On the other hand, there've been plenty of attempts within the entertainment business, such as a movie I saw with Jeremy Irons as an imaginative history teacher, and many of novelist Lloyd Alexander's books, and a little website called "Ancestry.com", to make history literally exciting. Did this involve charts full of dates and such? You gotta be kidding. Is genealogy one of the most popular hobbies in town because people find "facts" interesting? Nope. Genealogy is popular because it's a treasure hunt, and because it's so much more personal than doing crossword puzzles about which celebrity married which princeling on what island. Heck, I even got addicted to crossword puzzles once. I used to smoke two hand-rolled cigarattes of organic tobacco and drink two gourmet microbrewed beers every night while doing crossword puzzles on the back porch with a box full of crossword puzzle dictionaries full of trivia that I didn't care about, and what do you think was the result? I had to give up smoking and drinking to kill the crosswords habit.

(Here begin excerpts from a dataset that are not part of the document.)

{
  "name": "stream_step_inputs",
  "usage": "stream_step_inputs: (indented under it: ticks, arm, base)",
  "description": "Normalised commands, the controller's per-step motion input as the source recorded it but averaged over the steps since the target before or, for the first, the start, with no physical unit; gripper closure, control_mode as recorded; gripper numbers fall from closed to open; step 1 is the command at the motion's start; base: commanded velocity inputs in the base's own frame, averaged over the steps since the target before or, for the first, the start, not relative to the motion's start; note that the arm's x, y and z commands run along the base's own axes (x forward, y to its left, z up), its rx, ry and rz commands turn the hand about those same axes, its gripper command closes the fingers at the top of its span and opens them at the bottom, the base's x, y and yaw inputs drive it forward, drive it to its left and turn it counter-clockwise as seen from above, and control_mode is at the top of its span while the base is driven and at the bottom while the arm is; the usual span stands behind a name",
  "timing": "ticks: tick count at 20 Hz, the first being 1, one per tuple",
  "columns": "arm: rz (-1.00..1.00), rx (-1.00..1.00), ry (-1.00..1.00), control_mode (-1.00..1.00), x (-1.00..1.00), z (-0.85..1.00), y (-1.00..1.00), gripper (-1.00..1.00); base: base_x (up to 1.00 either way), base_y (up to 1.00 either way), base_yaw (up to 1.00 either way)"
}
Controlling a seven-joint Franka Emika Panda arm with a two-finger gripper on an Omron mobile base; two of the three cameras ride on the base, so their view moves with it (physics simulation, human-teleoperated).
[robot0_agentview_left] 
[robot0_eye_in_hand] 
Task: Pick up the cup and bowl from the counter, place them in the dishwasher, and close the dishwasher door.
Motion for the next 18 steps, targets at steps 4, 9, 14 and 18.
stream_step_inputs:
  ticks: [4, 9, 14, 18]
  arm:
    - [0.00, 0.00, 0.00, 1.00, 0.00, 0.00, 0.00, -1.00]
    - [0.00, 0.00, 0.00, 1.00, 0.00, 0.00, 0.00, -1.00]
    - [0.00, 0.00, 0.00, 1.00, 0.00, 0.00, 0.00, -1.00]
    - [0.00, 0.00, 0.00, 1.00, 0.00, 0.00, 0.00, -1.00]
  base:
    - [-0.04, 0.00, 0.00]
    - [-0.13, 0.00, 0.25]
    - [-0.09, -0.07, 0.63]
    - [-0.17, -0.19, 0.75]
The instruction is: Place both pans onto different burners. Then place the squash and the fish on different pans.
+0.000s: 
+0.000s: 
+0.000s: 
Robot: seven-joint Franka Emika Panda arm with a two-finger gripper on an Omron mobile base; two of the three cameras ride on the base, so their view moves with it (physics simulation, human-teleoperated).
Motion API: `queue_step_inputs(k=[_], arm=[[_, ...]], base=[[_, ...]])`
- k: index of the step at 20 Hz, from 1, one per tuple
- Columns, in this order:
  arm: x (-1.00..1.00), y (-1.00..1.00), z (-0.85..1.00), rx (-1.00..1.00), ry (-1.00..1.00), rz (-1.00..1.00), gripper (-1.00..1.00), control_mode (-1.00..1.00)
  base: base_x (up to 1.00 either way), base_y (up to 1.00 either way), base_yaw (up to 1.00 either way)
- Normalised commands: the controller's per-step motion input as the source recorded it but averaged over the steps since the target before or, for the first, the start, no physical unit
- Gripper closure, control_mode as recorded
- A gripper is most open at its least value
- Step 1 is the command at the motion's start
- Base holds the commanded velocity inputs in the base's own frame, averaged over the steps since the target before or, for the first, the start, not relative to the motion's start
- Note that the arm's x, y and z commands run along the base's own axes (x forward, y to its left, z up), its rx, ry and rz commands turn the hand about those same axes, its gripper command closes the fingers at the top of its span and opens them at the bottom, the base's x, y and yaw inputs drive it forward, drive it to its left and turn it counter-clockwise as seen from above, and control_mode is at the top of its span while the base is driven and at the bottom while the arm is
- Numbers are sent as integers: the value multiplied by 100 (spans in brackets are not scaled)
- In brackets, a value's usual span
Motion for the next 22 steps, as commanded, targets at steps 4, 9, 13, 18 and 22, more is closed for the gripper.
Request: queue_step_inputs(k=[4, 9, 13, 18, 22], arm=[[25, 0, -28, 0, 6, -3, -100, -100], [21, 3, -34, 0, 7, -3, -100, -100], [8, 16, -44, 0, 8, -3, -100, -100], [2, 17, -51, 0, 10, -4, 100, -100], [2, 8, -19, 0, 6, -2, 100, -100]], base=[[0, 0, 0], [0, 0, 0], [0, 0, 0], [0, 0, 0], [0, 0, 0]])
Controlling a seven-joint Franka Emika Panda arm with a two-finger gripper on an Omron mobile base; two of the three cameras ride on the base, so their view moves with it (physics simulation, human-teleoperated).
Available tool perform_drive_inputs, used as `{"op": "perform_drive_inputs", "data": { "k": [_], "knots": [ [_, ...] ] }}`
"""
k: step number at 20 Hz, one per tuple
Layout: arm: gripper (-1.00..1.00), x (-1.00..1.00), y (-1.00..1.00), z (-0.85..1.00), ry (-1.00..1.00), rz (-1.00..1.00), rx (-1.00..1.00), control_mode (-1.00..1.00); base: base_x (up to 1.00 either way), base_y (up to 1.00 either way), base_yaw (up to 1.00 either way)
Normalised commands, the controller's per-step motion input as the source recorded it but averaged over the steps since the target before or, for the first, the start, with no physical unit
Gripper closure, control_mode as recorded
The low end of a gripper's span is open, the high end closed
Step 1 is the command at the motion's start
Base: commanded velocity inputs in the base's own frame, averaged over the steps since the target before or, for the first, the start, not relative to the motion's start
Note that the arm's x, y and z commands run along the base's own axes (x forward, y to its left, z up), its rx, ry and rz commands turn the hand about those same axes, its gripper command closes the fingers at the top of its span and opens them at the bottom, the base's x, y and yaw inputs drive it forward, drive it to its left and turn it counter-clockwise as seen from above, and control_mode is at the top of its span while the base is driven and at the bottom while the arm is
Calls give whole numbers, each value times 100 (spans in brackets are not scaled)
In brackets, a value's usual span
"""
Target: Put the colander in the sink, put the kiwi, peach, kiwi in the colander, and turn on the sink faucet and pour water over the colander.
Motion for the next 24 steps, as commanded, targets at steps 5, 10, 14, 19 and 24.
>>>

It was rotting what was left of my mind.
And it's that smoldering kernel of a remnant that now attempts to show genieware developers "the way".
But in CheeseWhiz, the so-called facts are buried in an undersized tab over on a side panel, and everything is truncatedly unreadable.
And that word, "facts"... does it actually mean anything? Is genealogy even about facts?
No, genealogy is a treasure hunt. It's about gathering evidence and trying to nearly prove something. But if you're a reasonable person, you have to admit that the only way to really prove any of this stuff is to build a time machine and go back into the past and witness this stuff for yourself. And even then, a huge proportion of things that you'd witness would be subject to interpretation, and in fact would be described 100 different ways by 100 different people. And to make matters worse, who's to say you haven't gone back to some divergent parallel reality instead of the "real" one? So I suggest not bothering with the time machine either.
There just ain't no facts in genealogy. Nary a one. But it's them pesky factoids, true or not, that turn a bunch of boring data into stories.